通过在37℃下于纯化的胆固醇酯转运蛋白(CETP)制剂存在的条件下孵育高密度脂蛋白3(HDL3),研究了CETP对含有无载脂蛋白A-II的载脂蛋白A-I(称为HDL3(A-I w/o A-II))或含有载脂蛋白A-II的载脂蛋白A-I(称为HDL3(A-I w A-II))的HDL3颗粒大小重新分布的影响。孵育结束时,通过非变性聚丙烯酰胺梯度凝胶电泳测定总HDL3以及在用抗载脂蛋白A-II抗体免疫沉淀HDL3(A-I w A-II)颗粒后回收的HDL3(A-I w/o A-II)颗粒的分布。从血浆中超速离心分离得到的总HDL3由两个明显不同的颗粒亚群组成,其表观直径分别为8.5和7.8nm。HDL3(A-I w/o A-II)颗粒的分布图谱显示,平均直径为8.5nm的HDL3亚群包含两种颗粒类型,一种仅含有载脂蛋白A-I,另一种含有载脂蛋白A-I和载脂蛋白A-II,而平均直径为7.8nm的脂蛋白亚群仅由含有两种载脂蛋白的颗粒组成。
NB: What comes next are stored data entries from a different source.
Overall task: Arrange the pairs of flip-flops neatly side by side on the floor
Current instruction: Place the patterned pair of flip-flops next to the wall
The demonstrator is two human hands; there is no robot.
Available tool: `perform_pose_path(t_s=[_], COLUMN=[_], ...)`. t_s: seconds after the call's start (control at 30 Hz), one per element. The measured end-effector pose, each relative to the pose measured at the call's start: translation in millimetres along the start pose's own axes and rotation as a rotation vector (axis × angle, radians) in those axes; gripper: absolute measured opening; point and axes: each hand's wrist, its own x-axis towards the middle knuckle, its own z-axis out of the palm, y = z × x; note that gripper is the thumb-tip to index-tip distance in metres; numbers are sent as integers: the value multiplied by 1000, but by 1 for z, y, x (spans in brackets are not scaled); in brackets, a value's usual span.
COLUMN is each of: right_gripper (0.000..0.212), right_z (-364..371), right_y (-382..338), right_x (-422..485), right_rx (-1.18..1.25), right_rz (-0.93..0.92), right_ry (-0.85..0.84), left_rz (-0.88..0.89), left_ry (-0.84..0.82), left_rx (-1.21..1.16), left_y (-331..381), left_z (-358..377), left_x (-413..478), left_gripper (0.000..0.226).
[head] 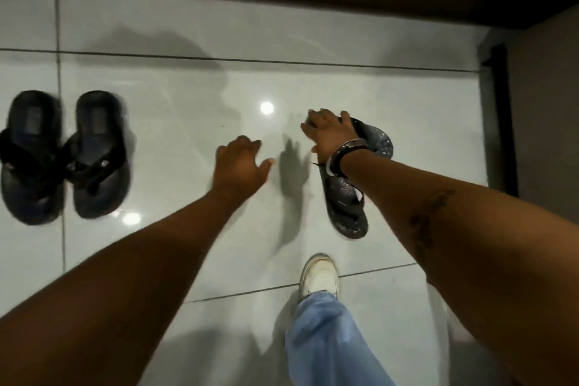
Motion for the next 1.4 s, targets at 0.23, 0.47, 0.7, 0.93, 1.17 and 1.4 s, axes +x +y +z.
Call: perform_pose_path(t_s=[0.23,0.47,0.7,0.93,1.17,1.4], right_gripper=[74,42,22,28,24,35], right_z=[90,126,154,165,184,188], right_y=[106,137,149,152,152,132], right_x=[-10,16,27,0,-31,-57], right_rx=[-145,-142,24,314,418,608], right_rz=[45,-16,60,227,317,449], right_ry=[-84,17,104,119,-3,-16], left_rz=[125,178,206,240,205,170], left_ry=[-198,-290,-473,-484,-442,-453], left_rx=[-79,121,253,302,299,283], left_y=[127,165,169,180,183,190], left_z=[110,190,218,219,210,194], left_x=[19,26,30,33,47,63], left_gripper=[46,40,21,30,24,22])
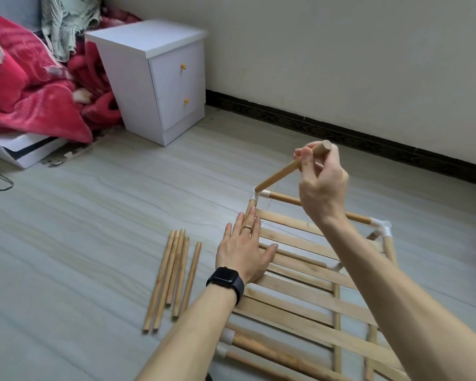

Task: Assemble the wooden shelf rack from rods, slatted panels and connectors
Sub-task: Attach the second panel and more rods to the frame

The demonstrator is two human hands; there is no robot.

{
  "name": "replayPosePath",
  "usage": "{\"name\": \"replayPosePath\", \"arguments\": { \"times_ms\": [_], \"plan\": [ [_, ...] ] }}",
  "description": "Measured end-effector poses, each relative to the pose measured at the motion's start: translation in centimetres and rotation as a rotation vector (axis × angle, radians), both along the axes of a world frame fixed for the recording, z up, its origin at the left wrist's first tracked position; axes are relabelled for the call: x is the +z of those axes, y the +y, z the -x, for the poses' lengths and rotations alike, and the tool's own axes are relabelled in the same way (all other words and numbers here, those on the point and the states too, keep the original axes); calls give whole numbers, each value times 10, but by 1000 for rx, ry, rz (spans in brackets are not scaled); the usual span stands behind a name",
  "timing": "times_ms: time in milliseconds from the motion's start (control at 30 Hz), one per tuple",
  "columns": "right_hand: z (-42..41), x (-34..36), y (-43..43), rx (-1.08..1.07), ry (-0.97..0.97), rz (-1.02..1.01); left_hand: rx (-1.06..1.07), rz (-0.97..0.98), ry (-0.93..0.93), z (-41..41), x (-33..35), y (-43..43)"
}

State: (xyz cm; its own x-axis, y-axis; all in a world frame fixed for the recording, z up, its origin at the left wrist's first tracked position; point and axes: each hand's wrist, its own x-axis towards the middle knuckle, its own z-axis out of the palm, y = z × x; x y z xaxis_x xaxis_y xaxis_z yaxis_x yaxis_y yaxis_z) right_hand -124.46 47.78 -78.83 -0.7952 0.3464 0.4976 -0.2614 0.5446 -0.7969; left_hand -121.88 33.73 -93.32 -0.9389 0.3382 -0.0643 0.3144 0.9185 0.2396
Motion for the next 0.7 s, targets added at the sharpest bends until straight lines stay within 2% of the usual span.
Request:
{"name": "replayPosePath", "arguments": {
  "times_ms": [167,267,467,633,700],
  "plan": [
    [28,21,-20,132,-50,-228,-16,16,12,-1,0,-1],
    [57,35,-32,176,-130,-279,-19,12,7,-3,2,-1],
    [102,37,-34,67,-181,-177,-12,10,-25,-4,3,-2],
    [102,10,-44,124,-16,-95,3,-19,-30,-2,2,-1],
    [94,-5,-64,132,17,20,6,-54,-28,-3,2,0]
  ]
}}
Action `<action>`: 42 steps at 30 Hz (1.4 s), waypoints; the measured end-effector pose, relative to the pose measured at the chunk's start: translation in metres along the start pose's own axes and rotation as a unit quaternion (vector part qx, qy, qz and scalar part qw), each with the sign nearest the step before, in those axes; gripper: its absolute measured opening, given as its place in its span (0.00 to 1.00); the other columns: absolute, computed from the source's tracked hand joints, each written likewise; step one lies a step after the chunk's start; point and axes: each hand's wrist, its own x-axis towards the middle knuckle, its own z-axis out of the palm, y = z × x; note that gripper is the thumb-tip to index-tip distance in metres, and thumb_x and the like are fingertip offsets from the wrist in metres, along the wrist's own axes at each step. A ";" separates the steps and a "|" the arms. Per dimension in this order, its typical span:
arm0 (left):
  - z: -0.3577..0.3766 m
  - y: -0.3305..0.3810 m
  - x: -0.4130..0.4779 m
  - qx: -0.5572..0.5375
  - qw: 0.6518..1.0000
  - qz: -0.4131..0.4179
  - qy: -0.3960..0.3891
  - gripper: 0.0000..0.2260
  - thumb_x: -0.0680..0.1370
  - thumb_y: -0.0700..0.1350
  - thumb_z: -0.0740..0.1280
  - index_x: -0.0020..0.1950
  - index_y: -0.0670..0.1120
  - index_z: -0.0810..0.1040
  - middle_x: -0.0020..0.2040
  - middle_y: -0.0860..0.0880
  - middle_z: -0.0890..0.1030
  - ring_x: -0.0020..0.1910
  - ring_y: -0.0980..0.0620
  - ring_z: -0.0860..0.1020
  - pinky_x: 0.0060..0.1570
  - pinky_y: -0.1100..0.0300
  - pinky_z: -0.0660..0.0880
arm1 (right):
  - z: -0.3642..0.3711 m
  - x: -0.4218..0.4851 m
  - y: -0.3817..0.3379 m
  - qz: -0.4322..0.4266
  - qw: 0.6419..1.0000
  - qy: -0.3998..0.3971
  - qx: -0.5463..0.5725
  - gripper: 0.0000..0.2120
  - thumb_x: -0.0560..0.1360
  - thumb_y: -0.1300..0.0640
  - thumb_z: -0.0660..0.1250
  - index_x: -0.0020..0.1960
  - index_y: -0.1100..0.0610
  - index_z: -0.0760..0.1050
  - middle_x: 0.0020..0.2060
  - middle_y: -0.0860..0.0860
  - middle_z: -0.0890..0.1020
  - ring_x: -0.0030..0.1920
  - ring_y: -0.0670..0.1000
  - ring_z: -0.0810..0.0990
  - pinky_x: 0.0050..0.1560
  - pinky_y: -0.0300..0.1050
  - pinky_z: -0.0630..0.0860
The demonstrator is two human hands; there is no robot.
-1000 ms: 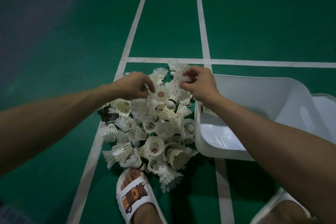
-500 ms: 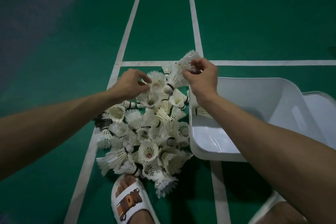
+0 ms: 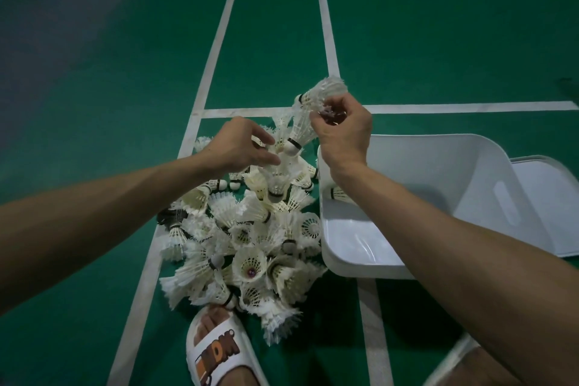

在37℃孵育期间,CETP诱导平均表观直径为8.5nm的HDL3向更大(直径9.4nm)和更小(直径7.8和7.4nm)尺寸的颗粒亚群重新分布。结果表明,CETP介导的HDL3转化涉及两种颗粒类型。CETP优先诱导平均直径为8.5nm的HDL3(A-I w A-II)颗粒转化为含有载脂蛋白A-I和载脂蛋白A-II的更大(直径9.4nm)和更小(直径7.8nm)颗粒。其次,CETP诱导平均直径为8.5nm的HDL3(A-I w/o A-II)颗粒向仅含有载脂蛋白A-I的更小尺寸(直径7.4nm)颗粒转变,而平均直径为7.8和9.4nm的HDL3(A-I w A-II)颗粒保持稳定。此外,本研究表明HDL3颗粒的重新分布伴随着载脂蛋白A-I从脂蛋白表面解离。肉豆蔻酸对CETP诱导的HDL3重新分布的影响主要归因于HDL3(AI w/o AII)颗粒的重新分布。